— Task brief —
Line by line, please look for the word "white" in the following records, then copy each line you find it in.

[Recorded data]
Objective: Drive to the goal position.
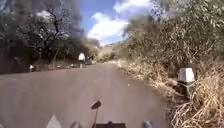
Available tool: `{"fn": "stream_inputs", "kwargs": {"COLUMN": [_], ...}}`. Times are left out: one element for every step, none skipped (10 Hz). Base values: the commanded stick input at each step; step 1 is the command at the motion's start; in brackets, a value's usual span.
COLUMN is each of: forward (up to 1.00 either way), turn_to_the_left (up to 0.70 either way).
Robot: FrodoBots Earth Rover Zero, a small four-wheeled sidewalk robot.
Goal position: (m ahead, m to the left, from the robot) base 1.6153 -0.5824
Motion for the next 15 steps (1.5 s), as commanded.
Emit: {"fn": "stream_inputs", "kwargs": {"forward": [0.7,0.7,0.7,0.7,0.7,0.7,0.7,0.7,0.7,0.7,0.7,0.7,0.7,0.7,0.7], "turn_to_the_left": [0.0,0.0,0.0,-0.02,-0.03,-0.28,-0.32,-0.34,-0.27,-0.2,-0.13,-0.07,0.0,0.0,0.0]}}
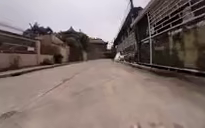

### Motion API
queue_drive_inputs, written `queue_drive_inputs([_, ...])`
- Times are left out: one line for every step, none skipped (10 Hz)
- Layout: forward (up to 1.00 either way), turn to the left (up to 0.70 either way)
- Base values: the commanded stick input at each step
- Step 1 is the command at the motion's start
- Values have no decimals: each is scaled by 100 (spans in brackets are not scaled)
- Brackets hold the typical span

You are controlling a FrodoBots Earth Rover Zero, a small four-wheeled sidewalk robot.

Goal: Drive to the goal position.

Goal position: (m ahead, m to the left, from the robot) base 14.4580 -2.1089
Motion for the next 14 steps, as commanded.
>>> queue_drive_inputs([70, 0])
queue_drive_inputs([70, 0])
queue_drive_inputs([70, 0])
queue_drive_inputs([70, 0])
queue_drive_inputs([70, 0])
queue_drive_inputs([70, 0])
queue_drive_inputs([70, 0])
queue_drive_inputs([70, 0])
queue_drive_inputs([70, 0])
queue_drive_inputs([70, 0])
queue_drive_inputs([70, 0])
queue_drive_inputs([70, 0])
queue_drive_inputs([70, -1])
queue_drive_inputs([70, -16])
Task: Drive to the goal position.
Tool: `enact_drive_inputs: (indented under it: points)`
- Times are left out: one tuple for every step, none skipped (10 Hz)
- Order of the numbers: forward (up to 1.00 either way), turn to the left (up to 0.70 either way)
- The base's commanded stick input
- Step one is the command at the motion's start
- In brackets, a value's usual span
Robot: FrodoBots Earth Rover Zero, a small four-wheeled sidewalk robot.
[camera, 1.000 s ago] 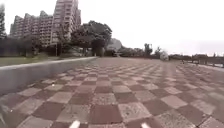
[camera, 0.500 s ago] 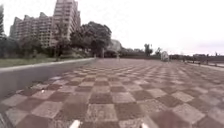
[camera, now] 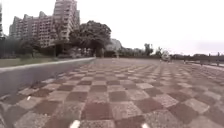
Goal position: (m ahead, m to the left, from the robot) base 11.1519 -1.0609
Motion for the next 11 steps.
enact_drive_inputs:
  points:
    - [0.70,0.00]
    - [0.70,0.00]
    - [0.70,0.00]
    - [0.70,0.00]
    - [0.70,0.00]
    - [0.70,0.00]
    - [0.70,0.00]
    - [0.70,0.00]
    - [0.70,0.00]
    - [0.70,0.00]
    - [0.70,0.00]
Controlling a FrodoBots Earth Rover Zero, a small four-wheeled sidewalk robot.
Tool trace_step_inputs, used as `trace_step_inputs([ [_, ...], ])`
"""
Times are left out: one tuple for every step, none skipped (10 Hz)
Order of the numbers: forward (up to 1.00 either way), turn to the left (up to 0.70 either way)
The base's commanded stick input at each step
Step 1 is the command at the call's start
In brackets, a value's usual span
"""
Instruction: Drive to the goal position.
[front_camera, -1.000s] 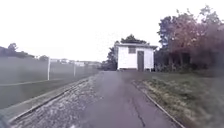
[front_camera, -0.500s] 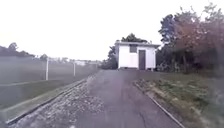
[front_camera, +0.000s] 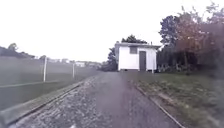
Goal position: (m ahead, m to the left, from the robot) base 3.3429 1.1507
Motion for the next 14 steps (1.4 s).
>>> trace_step_inputs([
  [0.70,-0.11],
  [0.70,-0.11],
  [0.70,-0.08],
  [0.70,-0.03],
  [0.70,0.00],
  [0.70,0.00],
  [0.70,0.00],
  [0.70,0.00],
  [0.70,0.00],
  [0.70,0.00],
  [0.70,0.00],
  [0.70,0.00],
  [0.70,0.00],
  [0.70,0.00],
])
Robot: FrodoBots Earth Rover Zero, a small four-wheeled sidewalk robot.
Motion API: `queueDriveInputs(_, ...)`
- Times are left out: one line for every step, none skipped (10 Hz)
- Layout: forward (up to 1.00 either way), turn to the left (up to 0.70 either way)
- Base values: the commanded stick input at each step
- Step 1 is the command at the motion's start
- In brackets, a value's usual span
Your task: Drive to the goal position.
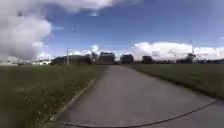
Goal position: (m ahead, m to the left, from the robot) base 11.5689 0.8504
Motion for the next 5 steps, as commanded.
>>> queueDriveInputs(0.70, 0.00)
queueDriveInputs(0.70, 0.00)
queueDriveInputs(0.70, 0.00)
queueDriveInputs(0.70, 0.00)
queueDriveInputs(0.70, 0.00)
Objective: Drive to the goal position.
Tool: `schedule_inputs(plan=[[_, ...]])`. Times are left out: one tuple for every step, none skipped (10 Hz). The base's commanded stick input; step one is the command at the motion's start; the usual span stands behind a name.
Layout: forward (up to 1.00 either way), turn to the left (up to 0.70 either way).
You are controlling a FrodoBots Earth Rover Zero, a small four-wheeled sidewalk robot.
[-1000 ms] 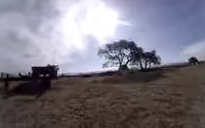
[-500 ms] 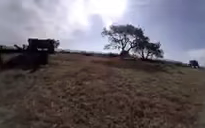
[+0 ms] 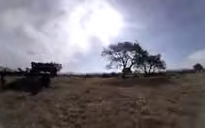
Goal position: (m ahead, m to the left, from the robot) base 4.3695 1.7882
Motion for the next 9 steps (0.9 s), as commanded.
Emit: schedule_inputs(plan=[[0.7,0.0],[0.7,0.0],[0.7,0.0],[0.7,0.0],[0.7,0.0],[0.7,0.0],[0.7,0.0],[0.7,0.0],[0.7,0.0]])
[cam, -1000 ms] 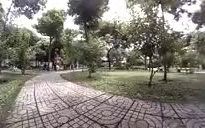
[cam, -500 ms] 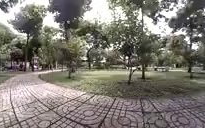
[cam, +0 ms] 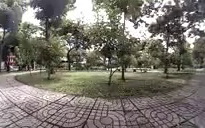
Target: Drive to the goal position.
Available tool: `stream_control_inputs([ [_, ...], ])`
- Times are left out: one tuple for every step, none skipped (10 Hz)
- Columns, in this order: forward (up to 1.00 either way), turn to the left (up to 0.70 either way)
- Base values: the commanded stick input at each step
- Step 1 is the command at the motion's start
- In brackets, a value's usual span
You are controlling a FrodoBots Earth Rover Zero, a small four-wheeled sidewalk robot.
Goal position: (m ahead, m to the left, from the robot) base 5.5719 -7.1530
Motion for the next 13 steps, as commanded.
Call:
stream_control_inputs([
  [0.0,-0.45],
  [0.0,-0.45],
  [0.0,-0.45],
  [0.0,-0.45],
  [0.0,-0.45],
  [0.0,-0.45],
  [0.0,-0.45],
  [0.0,-0.45],
  [0.0,-0.45],
  [0.0,-0.45],
  [0.0,-0.45],
  [0.0,-0.45],
  [0.0,-0.45],
])
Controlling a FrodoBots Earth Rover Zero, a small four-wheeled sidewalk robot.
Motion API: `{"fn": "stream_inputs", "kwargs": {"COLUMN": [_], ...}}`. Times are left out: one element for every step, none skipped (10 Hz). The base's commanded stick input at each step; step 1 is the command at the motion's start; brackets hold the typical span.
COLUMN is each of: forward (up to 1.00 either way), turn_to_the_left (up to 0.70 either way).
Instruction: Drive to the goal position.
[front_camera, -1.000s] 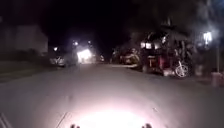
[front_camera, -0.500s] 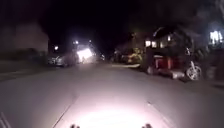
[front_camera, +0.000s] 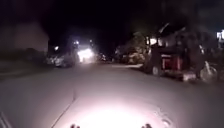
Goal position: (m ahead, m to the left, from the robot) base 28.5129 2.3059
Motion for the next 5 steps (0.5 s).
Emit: {"fn": "stream_inputs", "kwargs": {"forward": [0.85,0.85,0.85,0.85,0.85], "turn_to_the_left": [0.00,0.00,0.00,0.00,0.00]}}
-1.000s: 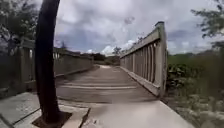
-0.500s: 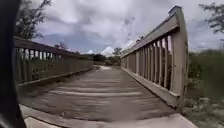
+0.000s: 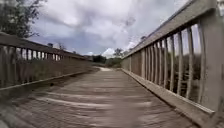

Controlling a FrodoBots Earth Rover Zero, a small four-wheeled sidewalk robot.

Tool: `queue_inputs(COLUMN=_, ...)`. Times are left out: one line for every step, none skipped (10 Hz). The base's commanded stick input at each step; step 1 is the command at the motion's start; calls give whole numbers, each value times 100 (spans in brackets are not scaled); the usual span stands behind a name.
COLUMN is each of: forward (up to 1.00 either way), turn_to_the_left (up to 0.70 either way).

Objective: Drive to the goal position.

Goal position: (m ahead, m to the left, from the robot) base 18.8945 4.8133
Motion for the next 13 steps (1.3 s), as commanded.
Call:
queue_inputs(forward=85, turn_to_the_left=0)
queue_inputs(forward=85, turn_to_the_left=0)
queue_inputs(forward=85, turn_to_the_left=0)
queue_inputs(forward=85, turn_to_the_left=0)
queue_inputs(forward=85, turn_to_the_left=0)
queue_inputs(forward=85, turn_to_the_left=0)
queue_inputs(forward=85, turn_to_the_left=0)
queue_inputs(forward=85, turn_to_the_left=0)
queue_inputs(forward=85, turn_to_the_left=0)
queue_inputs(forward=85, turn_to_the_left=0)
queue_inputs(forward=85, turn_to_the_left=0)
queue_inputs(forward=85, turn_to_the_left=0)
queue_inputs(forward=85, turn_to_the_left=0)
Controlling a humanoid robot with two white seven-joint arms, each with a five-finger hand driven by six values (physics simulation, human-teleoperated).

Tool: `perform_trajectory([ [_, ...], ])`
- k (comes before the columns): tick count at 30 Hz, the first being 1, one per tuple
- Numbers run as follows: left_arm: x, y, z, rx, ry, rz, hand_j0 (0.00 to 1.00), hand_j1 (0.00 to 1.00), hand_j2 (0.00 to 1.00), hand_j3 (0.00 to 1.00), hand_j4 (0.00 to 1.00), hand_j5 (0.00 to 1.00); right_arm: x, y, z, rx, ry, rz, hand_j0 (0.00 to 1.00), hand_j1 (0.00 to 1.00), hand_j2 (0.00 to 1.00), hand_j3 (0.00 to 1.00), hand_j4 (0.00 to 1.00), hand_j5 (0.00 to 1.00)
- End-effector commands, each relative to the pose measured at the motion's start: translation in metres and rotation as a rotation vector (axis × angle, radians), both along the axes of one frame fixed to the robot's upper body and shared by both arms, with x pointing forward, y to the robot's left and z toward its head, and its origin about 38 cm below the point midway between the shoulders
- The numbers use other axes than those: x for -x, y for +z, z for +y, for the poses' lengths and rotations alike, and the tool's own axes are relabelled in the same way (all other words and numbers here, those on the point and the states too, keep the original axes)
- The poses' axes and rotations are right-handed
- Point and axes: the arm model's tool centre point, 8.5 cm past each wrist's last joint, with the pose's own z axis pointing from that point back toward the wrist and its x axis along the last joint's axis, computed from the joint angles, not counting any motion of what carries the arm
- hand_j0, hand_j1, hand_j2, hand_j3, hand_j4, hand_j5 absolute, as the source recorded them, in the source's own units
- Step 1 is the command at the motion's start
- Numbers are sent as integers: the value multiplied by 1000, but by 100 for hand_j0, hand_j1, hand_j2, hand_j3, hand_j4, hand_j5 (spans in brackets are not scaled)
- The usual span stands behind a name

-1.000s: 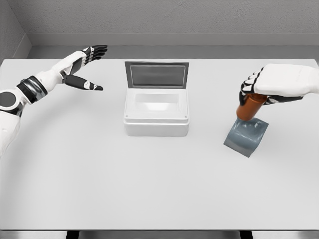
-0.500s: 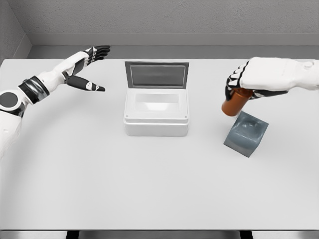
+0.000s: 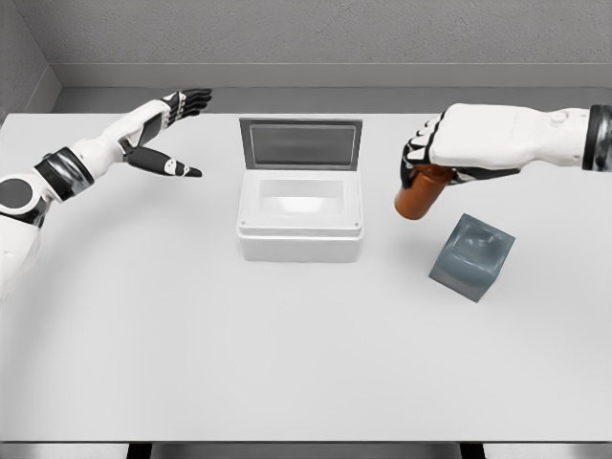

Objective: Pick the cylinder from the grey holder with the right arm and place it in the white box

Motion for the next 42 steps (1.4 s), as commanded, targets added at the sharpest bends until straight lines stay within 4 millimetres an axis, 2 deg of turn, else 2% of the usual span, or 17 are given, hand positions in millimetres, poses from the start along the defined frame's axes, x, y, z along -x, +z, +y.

— Response to this task —
Controlling a humanoid robot with two white seven-joint arms, each with a five-finger hand driven by six values (physics simulation, human-teleoperated).
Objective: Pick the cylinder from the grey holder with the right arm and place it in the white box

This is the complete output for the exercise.